[Given data Boundary: Start]
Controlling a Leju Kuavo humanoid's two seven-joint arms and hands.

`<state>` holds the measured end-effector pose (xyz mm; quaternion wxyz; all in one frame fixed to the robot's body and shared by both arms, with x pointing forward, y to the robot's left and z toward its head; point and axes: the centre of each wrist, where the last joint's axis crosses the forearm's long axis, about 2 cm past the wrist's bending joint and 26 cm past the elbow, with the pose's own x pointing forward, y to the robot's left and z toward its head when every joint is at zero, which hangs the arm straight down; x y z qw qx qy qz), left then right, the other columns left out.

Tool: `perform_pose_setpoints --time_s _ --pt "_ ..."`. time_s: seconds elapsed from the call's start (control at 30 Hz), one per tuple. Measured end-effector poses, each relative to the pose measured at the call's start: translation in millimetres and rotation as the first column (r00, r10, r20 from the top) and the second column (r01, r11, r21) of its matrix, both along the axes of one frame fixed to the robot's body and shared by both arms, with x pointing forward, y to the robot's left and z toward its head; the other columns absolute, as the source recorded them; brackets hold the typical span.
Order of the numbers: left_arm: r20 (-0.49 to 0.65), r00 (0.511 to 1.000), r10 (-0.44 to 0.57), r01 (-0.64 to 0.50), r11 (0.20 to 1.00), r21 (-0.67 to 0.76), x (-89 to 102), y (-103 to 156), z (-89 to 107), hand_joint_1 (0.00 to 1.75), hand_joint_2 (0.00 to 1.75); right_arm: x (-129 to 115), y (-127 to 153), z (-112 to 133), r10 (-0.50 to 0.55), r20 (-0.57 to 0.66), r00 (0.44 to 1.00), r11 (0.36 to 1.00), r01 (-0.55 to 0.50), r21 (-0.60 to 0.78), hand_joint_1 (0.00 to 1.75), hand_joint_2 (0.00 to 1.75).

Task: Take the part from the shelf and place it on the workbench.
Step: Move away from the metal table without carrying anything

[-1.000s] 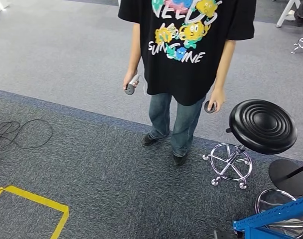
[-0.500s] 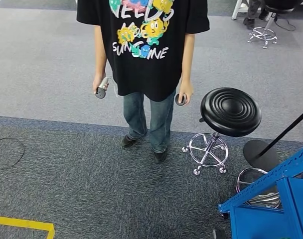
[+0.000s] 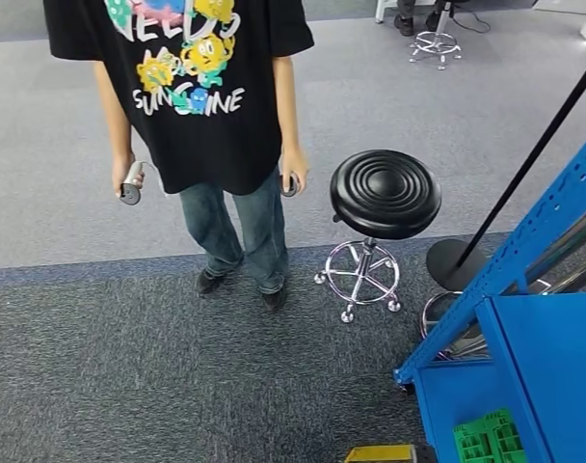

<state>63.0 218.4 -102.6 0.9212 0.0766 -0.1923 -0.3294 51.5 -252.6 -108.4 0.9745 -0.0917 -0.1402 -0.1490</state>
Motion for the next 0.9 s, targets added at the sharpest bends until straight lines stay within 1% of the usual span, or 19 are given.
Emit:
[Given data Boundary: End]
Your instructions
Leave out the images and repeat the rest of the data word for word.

Your solution
Controlling a Leju Kuavo humanoid's two seven-joint arms and hands.

`<state>` holds the measured end-effector pose (xyz mm; quaternion wxyz; all in one frame fixed to the robot's body and shared by both arms, with x pointing forward, y to the robot's left and z toward its head; point and axes: the centre of each wrist, where the last joint's axis crosses the forearm's long axis, about 2 cm past the wrist's bending joint and 26 cm past the elbow, with the pose's own x pointing forward, y to the robot's left and z toward its head when every joint is at zero, which hangs the arm straight down; x y z qw qx qy qz), left then right, the other columns left out.

Tool: `perform_pose_setpoints --time_s _ --pt "_ ..."`. time_s: seconds elapsed from the call's start (control at 30 Hz), one per tuple. Measured end-effector poses, each relative to the pose measured at the call's start: translation in millimetres and rotation as the first column (r00, r10, r20 from the top) and the second column (r01, r11, r21) of its matrix, both along the axes of one frame fixed to the robot's body and shared by both arms, with x pointing forward, y to the robot's left and z toward its head; the other columns absolute, as the source recorded them; brackets hold the typical span.
Order of the numbers: left_arm: r20 (-0.49 to 0.65), r00 (0.511 to 1.000), r10 (-0.44 to 0.57), r01 (-0.64 to 0.50), r11 (0.20 to 1.00), r21 (-0.67 to 0.76), x (-89 to 102), y (-103 to 156), z (-89 to 107), hand_joint_1 (0.00 to 1.75), hand_joint_2 (0.00 to 1.75); right_arm: x (-129 to 115), y (-127 to 153), z (-112 to 133), r10 (-0.50 to 0.55), r20 (-0.57 to 0.66), r00 (0.44 to 1.00), r11 (0.36 to 1.00), r01 (-0.55 to 0.50), r21 (-0.60 to 0.78), hand_joint_1 (0.00 to 1.75), hand_joint_2 (0.00 to 1.75).

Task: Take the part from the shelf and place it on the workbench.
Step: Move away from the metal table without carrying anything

[-1.000s] 
[-0.500s] 
[+0.000s] 

<state>63.0 218.4 -102.6 0.9212 0.0766 -0.1923 -0.3294 51.5 -252.6 -108.4 0.9745 -0.0917 -0.1402 -0.1490</state>
Motion for the next 0.9 s, targets added at the sharpest bends until straight lines stay within 1% of the usual span, or 19 are given.
Emit:

Work on this exercise is done.